To identify population structure, we used three distinct and complementary approaches: (i) a maximum likelihood estimation of individual ancestries approach based on a population genetic model as implemented in the software ADMIXTURE (Alexander et al., 2009) (ii) a principal component analysis (PCA) approach; and (iii) an unweighted neighbour-joining (NJ) approach based on pairwise genetic distances. These analyses were run on the dataset of 210 accessions and 95,362 SNPs. ADMIXTURE v.1.22 software (Alexander et al., 2009) was used to estimate the proportion of ancestry of each individual sample in each of the K considered genetic clusters, K ranging from 1 to 20. Ten repetitions of the algorithm were made for each K. We used the cross-validation procedure implemented in ADMIXTURE (5-fold cross-validation) to choose the value of K that best represents our sampling. We selected as the optimal number of genetic clusters the value of K that gave the lowest cross-validation errors averaged over the 10 replicates. We performed the PCA using PLINK version 1.9 (Chang et al., 2015; Purcell et al., 2007). Diversity tree was constructed by using the unweighted neighbour-joining (NJ) algorithm (Saitou and Nei, 1987) based on a dissimilarity matrix computed using GBS-div software (available at https://darwin.cirad.fr/gbsdiv.php): dissimilarity indices dij were estimated by simple matching, that is the number of unmatching alleles between two accessions standardized by the number of loci (Perrier et al., 2003).

We estimated admixture graphs of geographically defined genetic groups of cultivated sorghum resulting from Admixture analysis using TreeMix software v1.13 (Pickrell and Pritchard, 2012) TreeMix builds a maximum likelihood tree for the relationships among populations and allows the addition of migration events to improve model fit. It allows inference of contemporary and historical patterns of gene flow among populations. We used the script provided by Fitak (2021) to run TreeMix for a number of migration events, m. We tested m ranging from 0 to 10 with 30 iterations for each value of m. We also considered different sizes of SNP-blocks ranging from 50 to 500 with an incrementation of 50, to avoid converging to the same likelihood across all runs for each iteration of m, as suggested (Fitak, 2021). The optimal number of migration events was then identified using the Evanno’s method (Evanno et al., 2005) implemented in the R package optM (Fitak, 2021) The tree inferred with the optimal number of migration events was visualized using the R function provided with the Treemix software (Pickrell and Pritchard, 2012). Because of its divergence and its likely independent origin (Mace et al., 2013; Sagnard et al., 2011), we excluded the cluster cl5c for the Treemix analysis.

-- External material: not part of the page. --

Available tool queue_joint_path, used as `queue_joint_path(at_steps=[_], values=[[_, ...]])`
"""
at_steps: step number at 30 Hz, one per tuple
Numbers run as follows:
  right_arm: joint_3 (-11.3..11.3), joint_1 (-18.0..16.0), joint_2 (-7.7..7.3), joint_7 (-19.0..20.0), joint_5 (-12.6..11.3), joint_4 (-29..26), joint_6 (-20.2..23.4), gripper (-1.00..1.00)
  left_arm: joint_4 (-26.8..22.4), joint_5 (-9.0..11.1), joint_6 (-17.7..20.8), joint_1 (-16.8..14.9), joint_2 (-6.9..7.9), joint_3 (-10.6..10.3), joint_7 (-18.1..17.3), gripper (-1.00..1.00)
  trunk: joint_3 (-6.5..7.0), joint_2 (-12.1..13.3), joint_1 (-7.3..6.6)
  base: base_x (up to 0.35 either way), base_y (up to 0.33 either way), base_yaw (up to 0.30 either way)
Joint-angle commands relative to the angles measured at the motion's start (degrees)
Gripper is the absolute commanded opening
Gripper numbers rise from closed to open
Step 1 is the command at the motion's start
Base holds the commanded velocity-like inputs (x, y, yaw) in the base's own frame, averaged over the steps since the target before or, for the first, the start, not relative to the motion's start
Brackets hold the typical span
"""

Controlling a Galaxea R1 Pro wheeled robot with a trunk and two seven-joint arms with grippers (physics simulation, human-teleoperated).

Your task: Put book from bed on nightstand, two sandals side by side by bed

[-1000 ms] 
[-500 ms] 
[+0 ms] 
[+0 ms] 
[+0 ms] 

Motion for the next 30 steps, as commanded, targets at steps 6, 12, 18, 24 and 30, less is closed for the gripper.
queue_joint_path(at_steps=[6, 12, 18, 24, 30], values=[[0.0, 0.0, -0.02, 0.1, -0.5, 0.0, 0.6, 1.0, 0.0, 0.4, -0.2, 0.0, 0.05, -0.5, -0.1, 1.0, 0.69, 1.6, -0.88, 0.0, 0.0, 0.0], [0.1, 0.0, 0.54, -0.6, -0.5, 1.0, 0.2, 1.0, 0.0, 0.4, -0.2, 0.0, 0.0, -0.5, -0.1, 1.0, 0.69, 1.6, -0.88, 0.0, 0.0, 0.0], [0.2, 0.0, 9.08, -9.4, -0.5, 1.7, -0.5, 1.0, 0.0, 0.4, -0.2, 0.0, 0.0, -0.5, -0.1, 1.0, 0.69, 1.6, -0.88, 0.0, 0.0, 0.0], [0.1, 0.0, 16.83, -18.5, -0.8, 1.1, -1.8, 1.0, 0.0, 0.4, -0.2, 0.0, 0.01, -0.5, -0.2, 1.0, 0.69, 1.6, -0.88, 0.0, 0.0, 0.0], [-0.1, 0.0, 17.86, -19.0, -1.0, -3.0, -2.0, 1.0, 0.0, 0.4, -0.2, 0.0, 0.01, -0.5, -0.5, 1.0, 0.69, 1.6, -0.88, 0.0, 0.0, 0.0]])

In order to characterize the level of diversity within cultivated sorghum, we computed the observed heterozygosity (HO) and gene diversity (HS) per genetic cluster using the R package hierfstat (Goudet, 2005). We calculated the number of singletons and private doubletons per accession using VCFtools 0.1.16 (Danecek et al., 2011) and the number of private alleles (N) using an in-house script (available on the CIRAD gitlab platform; see the section “Data and code availability”). The genetic differentiation between the genetic clusters was estimated by the means of pairwise Weir & Cockerham FST using the R package hierfstat (Goudet, 2005). All those statistics were computed using the whole dataset of 210 accessions. For all the subsequent analyses that are based on the genetic clusters, we only kept accessions that were unambiguously assigned to a genetic cluster using the same ADMIXTURE ancestry threshold of 0.7.

To analyze the distribution of the genetic clusters according to the climate and to the language families, we used the Köppen-Geiger climate classification, which defines climate zones with different vegetation growth according to the temperature and/or the dryness (Beck et al., 2018), and the language classification referenced in the database Ethnologue Version 16 (Lewis, 2009). Regarding the climate, our sampling is distributed in ten of the sixteen zones present in Africa, with six climate zones being represented by more than five accessions. For the ethnolinguistic analysis, we considered the three main language families present in Africa: the Afro-Asiatic one, distributed in Africa in the western and eastern parts of the Sahelian belt and in the Horn of Africa, the Nilo-Saharan language, whose distribution mostly extends from the central part of the Sahara and Sahelian belt to northern limit of the Great Lakes region, and the Niger-Congo language family, widely distributed from the Sahelian belt to South Africa. We further subdivided the Niger-Congo family into two classes, the Mande distributed in the western part of western Africa and the Atlantic-Congo languages, which include the Bantoid languages notably, since this level of classification has been shown to be relevant, at least for the fonio in Western Africa (Diop et al., 2023). We further subdivided the Nilo-Saharan family into three classes (Central and Eastern Sudanic and Fur), the Afro-Asiatic family into four classes (the Chadic, the Cushitic, the Omotic and the Semitic) and the Atlantic-Congo class into 16 classes to consider the Guthrie classification of the Bantoid languages (Guthrie, 1971, 1948; Maho, 2009).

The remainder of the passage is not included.